| REQUIREMENT |
From the entries below, gather each line containing the word "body".

| RECORDS FOR THE TASK |

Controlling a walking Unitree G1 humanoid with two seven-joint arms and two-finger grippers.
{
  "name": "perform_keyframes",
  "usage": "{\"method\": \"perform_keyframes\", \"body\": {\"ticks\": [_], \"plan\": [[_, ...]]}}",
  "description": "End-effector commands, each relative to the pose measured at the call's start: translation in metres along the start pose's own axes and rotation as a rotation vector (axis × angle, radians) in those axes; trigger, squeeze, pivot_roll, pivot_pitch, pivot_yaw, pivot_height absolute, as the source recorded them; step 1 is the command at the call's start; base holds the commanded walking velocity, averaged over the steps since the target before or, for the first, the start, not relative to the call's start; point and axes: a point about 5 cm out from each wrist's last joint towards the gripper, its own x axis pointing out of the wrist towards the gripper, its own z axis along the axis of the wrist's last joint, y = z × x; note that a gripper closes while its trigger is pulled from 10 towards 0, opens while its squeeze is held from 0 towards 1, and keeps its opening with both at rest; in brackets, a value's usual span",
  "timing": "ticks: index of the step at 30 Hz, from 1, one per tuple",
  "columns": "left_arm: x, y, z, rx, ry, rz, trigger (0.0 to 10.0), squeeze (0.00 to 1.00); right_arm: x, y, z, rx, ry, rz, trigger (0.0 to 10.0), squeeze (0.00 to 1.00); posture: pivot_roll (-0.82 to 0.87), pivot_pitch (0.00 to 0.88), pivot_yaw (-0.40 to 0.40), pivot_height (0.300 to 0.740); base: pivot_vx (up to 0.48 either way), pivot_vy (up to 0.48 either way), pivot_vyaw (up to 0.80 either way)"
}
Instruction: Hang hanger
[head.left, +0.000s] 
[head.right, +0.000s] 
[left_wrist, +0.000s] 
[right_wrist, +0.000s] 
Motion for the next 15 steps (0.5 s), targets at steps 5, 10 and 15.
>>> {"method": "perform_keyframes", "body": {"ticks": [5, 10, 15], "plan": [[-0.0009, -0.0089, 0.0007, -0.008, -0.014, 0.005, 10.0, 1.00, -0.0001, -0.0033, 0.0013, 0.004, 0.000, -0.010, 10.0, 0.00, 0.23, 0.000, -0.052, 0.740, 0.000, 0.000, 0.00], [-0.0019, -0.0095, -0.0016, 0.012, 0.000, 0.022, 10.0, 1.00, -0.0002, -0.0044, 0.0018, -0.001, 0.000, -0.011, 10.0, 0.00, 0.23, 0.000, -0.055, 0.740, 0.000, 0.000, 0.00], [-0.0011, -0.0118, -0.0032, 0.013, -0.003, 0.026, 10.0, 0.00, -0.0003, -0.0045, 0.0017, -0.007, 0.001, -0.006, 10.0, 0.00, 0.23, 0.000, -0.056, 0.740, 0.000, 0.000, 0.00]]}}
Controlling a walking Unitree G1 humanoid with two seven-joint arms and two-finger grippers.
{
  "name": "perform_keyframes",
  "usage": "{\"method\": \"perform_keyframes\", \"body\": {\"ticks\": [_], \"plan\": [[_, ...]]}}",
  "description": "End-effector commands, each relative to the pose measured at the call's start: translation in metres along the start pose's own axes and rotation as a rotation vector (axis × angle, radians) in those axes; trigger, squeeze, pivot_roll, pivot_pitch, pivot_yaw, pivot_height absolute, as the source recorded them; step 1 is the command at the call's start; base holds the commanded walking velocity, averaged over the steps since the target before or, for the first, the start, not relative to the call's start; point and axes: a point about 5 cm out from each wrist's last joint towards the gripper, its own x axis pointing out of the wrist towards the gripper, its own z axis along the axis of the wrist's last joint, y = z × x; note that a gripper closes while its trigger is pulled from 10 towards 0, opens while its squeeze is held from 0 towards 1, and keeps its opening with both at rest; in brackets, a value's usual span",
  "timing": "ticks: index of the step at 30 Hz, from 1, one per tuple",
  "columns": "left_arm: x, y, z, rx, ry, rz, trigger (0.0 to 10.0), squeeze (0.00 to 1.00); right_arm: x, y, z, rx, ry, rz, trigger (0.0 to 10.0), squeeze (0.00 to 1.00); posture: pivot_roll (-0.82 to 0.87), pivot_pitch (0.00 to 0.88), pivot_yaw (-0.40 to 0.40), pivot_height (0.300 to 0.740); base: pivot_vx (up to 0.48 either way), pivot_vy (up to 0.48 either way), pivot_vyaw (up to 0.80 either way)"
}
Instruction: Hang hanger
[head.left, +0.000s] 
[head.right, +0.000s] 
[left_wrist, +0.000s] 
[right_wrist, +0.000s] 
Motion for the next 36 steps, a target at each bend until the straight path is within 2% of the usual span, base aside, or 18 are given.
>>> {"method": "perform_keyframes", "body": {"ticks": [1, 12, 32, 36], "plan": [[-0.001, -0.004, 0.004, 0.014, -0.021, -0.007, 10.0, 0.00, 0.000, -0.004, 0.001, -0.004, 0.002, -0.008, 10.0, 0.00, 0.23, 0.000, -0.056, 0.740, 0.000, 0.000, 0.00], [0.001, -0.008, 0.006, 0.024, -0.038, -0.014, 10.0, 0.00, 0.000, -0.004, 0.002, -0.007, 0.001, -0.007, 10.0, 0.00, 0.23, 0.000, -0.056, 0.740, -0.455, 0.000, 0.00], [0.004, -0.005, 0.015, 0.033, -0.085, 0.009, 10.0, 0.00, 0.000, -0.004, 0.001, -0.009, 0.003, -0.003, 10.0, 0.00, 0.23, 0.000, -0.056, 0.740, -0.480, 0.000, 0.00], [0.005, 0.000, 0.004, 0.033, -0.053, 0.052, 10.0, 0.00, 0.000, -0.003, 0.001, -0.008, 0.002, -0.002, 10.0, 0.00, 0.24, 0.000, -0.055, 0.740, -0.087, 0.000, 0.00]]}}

| TASK RESPONSE |
  "usage": "{\"method\": \"perform_keyframes\", \"body\": {\"ticks\": [_], \"plan\": [[_, ...]]}}",
>>> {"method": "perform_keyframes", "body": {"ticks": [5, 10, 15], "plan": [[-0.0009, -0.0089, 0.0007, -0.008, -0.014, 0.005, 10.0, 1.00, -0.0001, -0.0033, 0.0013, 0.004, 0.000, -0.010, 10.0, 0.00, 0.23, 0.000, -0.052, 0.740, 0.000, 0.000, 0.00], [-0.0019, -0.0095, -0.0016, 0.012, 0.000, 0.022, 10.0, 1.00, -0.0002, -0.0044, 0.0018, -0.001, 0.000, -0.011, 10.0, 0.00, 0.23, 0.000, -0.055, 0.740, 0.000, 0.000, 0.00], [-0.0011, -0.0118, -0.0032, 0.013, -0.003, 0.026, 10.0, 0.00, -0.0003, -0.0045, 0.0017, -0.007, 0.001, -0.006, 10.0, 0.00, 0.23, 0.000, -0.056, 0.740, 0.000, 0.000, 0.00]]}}
  "usage": "{\"method\": \"perform_keyframes\", \"body\": {\"ticks\": [_], \"plan\": [[_, ...]]}}",
>>> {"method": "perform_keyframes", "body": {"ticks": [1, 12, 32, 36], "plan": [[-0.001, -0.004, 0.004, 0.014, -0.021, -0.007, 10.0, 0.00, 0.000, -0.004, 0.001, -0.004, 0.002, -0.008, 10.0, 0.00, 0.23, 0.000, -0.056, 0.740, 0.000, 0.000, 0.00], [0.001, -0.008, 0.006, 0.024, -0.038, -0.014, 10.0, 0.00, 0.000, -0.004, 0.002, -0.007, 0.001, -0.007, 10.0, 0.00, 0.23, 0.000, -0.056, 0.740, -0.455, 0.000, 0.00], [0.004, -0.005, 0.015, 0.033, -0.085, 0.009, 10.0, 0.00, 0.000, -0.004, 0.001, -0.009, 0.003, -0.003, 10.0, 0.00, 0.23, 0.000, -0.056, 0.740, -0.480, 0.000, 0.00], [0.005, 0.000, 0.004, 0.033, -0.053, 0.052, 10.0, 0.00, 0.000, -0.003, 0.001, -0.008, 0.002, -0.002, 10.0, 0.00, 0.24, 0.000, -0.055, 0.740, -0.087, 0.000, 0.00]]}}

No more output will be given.